Another important finding of our study is that the upregulation of TXNIP by Dex is dependent on p38 MAPK activation. Prevention of the sustained activation of the p38 pathway occurring after Dex treatment significantly reduced both Txnip expression and caspase-3 activation, and restored, to a certain extent, MIN6 cell viability. The weaker effect of p38 inhibition on the MTT assay indicates that Dex-mediated p38 MAPK is mainly involved in GC-induced Txnip expression and apoptosis, while slightly relieving the metabolic impairments associated with GC excess. p38 MAPK has also been documented to be involved in TXNIP upregulation by high glucose in endothelial cells [49] and in mouse mesangial cells [50].

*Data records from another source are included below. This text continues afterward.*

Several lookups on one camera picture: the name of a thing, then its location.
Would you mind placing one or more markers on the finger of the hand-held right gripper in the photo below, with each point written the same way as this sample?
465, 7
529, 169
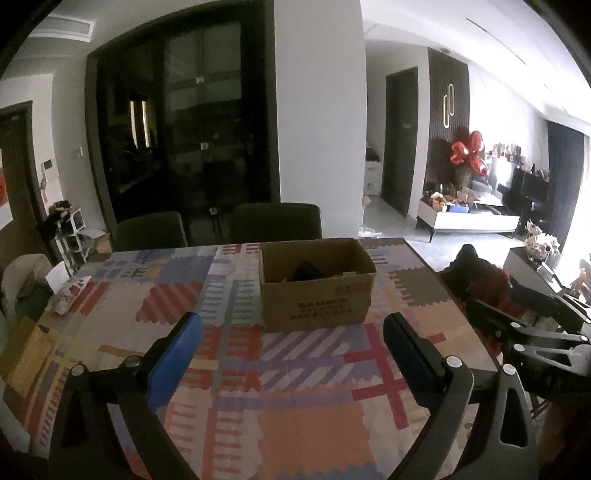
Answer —
549, 302
498, 325

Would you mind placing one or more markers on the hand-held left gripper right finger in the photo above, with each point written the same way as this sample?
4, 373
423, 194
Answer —
408, 355

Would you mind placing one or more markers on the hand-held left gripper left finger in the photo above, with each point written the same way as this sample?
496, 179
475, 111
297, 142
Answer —
175, 360

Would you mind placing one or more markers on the brown cardboard box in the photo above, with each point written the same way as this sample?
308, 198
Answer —
318, 304

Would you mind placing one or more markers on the wooden chair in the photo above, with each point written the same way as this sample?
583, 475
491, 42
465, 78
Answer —
584, 277

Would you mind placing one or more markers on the grey side cabinet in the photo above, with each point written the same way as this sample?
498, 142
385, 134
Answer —
521, 267

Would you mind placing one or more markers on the dark red jacket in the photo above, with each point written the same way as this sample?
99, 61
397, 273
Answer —
480, 277

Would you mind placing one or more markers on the flower arrangement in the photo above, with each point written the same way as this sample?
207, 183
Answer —
542, 242

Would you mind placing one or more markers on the white low cabinet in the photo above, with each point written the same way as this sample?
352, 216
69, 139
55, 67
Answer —
461, 224

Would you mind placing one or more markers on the black television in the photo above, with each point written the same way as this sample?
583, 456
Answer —
531, 191

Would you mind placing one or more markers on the dark blue curtain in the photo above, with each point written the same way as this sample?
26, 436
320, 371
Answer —
565, 184

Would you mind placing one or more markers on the colourful patterned tablecloth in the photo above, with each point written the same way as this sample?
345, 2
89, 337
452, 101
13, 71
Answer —
300, 424

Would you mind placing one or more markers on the clear plastic bag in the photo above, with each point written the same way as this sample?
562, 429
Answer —
369, 231

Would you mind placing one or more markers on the dark dining chair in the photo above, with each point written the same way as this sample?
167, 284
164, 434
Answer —
150, 230
277, 221

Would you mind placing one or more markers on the woven straw box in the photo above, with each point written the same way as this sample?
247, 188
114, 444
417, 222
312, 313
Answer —
23, 355

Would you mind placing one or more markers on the white shelf rack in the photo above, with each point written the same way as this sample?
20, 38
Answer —
78, 237

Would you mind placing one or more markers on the red bow balloon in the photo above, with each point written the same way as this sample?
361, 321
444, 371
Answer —
468, 152

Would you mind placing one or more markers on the beige jacket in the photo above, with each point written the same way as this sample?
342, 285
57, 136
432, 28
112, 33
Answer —
23, 281

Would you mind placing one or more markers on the white storage box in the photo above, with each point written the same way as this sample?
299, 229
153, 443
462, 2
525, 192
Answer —
371, 177

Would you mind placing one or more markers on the dark bag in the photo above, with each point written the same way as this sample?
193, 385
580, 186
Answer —
57, 214

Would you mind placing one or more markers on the dark room door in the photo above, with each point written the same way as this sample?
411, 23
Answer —
400, 143

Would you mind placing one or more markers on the white intercom panel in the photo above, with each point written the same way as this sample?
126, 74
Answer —
50, 177

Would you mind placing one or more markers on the red and white door poster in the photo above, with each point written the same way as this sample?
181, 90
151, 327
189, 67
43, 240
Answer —
3, 194

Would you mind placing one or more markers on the dark glass sliding door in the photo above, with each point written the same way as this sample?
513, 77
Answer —
184, 115

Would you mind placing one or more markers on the brown entrance door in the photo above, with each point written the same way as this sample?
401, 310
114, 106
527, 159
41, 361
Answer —
23, 152

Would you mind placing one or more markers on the ceiling air vent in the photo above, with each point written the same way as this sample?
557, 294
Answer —
64, 26

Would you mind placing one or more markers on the dark slatted wall panel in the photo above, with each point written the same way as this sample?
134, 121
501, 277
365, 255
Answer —
436, 152

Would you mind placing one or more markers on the gold wall ornament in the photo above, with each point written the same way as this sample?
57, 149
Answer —
449, 106

GCs lead to the activation and nuclear translocation of the GR, where it regulates gene transcription through transactivation and transrepression [51]. Some of the genes affected by GCs have been shown to be involved in GC-induced apoptosis of lymphoma cells [27, 28]. Our present data suggest the involvement of TXNIP as one of the mediators of GC-induced apoptosis in beta cells and its potential contribution to the development of steroid diabetes. While both GR and p38 activation are required for TXNIP induction and beta cell death, future studies are required to map the pro-apoptotic and pro-survival pathways modified by Dex and/or TXNIP in islet beta cells.